- [What you need to do] Your task is to give the number of lines below that contain "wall". Give no other text.

Segment Start: Data in this exercise

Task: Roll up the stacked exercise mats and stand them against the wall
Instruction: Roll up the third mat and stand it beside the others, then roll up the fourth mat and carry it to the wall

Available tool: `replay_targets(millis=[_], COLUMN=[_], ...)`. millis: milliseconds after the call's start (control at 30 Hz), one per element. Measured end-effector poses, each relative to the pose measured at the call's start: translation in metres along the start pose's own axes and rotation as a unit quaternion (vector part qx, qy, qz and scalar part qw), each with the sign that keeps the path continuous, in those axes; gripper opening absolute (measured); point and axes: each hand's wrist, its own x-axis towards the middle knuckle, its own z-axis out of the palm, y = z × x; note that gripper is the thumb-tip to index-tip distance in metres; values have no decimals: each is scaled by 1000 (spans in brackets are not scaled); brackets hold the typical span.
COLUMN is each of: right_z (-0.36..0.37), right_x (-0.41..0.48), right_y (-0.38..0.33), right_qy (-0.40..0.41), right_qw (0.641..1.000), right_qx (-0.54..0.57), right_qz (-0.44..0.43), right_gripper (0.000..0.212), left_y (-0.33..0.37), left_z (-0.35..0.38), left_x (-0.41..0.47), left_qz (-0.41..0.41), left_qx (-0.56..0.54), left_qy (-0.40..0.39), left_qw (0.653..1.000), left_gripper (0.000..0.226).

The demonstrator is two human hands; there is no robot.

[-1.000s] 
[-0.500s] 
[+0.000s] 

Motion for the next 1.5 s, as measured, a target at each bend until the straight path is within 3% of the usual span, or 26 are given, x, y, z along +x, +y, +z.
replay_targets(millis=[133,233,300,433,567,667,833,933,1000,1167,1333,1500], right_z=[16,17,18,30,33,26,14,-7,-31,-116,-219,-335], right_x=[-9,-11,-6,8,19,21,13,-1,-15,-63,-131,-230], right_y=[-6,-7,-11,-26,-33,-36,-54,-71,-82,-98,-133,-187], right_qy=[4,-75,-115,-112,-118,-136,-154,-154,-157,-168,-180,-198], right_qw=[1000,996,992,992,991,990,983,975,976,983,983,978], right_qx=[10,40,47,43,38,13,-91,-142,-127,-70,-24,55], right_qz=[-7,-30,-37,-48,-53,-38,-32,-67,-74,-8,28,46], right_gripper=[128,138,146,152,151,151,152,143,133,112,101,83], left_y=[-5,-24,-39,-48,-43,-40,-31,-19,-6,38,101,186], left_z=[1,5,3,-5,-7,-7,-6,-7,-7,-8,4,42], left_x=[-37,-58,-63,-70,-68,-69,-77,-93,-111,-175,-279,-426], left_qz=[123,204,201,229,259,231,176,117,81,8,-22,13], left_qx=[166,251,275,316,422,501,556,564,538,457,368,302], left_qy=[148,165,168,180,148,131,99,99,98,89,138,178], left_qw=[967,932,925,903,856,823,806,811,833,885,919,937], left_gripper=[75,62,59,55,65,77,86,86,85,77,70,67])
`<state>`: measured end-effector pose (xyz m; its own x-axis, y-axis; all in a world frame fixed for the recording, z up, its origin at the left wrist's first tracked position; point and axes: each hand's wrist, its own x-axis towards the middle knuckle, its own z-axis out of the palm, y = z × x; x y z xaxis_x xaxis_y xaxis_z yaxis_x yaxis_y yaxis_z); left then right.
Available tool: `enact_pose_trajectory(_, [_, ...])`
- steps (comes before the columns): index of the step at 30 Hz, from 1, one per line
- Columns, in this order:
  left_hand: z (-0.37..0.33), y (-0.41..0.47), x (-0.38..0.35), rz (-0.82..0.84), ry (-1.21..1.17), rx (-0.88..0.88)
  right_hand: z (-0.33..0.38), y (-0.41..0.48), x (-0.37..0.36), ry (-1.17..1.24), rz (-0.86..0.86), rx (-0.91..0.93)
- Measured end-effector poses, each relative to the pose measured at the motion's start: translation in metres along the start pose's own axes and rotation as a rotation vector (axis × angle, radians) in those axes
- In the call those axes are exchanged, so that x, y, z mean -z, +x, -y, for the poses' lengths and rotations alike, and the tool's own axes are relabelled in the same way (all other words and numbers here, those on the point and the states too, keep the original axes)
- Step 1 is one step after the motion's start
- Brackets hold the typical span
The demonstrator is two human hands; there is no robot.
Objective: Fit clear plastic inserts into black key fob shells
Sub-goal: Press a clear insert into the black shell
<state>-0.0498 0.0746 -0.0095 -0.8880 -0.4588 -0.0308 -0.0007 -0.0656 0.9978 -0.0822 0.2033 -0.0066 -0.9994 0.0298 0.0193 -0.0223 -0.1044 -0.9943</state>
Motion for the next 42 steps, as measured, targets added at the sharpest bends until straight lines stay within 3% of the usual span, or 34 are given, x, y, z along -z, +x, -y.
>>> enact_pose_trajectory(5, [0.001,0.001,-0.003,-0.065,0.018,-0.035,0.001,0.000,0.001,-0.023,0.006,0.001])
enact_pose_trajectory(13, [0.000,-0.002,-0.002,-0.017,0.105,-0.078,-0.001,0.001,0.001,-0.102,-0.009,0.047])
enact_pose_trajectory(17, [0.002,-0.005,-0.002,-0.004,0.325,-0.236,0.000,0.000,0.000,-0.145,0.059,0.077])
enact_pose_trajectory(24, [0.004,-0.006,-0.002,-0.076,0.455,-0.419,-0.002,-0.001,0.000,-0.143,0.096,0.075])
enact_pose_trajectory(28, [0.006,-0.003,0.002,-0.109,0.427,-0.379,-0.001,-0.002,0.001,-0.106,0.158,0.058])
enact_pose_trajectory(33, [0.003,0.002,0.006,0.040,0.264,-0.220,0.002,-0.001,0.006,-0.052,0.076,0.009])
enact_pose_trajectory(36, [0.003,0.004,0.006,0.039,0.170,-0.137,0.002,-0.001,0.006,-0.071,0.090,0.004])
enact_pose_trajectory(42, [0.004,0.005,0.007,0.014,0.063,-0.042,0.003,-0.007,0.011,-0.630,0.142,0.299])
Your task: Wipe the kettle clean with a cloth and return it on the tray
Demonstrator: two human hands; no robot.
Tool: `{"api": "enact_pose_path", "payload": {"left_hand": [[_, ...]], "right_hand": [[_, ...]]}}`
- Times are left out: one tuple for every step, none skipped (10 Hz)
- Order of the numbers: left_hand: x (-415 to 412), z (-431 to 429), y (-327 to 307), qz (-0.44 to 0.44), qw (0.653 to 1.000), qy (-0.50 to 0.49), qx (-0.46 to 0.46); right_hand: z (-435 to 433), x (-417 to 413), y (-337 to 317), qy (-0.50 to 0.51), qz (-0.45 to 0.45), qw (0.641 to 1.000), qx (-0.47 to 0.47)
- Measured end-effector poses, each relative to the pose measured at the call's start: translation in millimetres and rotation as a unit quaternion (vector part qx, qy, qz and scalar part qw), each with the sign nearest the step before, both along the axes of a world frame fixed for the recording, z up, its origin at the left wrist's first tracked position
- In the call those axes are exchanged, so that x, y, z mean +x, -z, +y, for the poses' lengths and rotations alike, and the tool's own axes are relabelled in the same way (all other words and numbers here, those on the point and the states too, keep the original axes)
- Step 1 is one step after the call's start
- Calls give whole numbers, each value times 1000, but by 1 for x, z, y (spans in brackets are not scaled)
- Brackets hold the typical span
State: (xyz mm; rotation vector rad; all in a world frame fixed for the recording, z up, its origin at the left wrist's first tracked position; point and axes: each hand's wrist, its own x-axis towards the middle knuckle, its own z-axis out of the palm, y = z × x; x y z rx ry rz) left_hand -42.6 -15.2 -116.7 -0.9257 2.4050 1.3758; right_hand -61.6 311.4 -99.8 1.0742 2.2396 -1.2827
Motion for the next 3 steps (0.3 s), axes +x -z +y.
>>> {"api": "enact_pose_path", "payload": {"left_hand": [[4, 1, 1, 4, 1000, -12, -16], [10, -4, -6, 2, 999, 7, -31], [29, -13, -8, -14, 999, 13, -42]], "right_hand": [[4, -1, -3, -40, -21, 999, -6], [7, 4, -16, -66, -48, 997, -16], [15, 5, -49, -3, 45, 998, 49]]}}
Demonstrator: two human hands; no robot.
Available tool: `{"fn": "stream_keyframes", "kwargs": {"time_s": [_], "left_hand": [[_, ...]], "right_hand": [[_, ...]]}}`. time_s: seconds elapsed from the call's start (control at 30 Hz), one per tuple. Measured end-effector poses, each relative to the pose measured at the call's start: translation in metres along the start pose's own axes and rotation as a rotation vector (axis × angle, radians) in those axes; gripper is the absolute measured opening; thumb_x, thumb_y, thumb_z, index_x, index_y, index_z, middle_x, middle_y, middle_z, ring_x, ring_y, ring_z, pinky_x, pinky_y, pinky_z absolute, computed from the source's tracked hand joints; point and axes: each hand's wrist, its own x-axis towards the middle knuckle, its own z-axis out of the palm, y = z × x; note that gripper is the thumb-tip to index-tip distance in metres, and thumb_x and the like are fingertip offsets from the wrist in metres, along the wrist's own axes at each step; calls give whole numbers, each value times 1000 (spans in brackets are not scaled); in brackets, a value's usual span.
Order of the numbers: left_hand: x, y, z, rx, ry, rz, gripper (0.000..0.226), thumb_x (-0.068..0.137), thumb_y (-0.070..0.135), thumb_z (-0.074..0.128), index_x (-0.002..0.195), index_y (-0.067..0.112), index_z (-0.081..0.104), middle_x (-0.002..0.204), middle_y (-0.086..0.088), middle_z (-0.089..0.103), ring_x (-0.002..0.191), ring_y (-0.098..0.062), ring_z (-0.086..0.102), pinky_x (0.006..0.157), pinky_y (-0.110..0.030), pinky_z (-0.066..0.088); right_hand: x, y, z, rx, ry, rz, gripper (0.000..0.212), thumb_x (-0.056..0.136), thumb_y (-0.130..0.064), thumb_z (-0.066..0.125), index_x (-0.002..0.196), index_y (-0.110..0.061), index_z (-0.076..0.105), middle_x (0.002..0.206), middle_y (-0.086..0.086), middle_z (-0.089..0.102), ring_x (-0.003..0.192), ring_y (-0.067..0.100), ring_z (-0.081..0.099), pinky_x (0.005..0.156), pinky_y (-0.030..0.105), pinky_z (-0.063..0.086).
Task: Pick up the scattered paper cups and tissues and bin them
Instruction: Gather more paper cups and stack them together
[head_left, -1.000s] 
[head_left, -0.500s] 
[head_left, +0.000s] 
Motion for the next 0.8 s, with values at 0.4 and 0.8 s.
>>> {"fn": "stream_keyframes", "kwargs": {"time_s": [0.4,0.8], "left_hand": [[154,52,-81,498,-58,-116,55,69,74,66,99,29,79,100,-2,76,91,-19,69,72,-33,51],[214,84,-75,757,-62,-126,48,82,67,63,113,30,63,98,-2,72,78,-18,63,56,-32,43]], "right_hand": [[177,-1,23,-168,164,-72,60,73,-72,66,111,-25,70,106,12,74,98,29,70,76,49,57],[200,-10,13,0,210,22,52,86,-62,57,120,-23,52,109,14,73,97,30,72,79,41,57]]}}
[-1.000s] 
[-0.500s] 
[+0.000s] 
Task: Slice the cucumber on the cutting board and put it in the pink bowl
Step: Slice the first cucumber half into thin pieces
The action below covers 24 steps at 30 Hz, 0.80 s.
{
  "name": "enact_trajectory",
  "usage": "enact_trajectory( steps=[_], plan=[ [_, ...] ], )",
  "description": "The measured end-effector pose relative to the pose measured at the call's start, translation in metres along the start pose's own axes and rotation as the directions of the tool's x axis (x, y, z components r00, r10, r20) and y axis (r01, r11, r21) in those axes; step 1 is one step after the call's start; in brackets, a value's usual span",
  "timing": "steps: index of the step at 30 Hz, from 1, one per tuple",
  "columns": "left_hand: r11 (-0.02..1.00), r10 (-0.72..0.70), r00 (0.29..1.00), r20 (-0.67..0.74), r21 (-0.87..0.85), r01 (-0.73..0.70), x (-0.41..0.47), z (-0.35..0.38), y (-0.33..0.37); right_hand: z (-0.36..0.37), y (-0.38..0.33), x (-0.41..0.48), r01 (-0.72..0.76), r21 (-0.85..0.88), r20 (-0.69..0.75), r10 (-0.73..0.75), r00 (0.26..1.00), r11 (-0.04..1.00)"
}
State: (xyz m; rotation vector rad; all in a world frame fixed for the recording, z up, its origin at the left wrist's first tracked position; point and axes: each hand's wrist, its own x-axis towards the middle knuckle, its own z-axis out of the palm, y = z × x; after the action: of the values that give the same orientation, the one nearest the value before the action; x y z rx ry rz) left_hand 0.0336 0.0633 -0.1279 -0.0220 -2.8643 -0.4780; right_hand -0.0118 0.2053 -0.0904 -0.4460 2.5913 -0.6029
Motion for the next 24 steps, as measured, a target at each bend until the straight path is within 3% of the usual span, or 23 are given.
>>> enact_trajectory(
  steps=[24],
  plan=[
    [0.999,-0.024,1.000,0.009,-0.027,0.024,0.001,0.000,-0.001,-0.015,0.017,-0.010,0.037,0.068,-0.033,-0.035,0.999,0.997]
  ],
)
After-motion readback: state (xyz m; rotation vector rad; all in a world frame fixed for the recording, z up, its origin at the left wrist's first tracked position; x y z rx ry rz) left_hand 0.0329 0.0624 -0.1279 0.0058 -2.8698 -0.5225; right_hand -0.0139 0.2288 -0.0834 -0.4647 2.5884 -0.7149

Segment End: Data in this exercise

- [Answer box] 2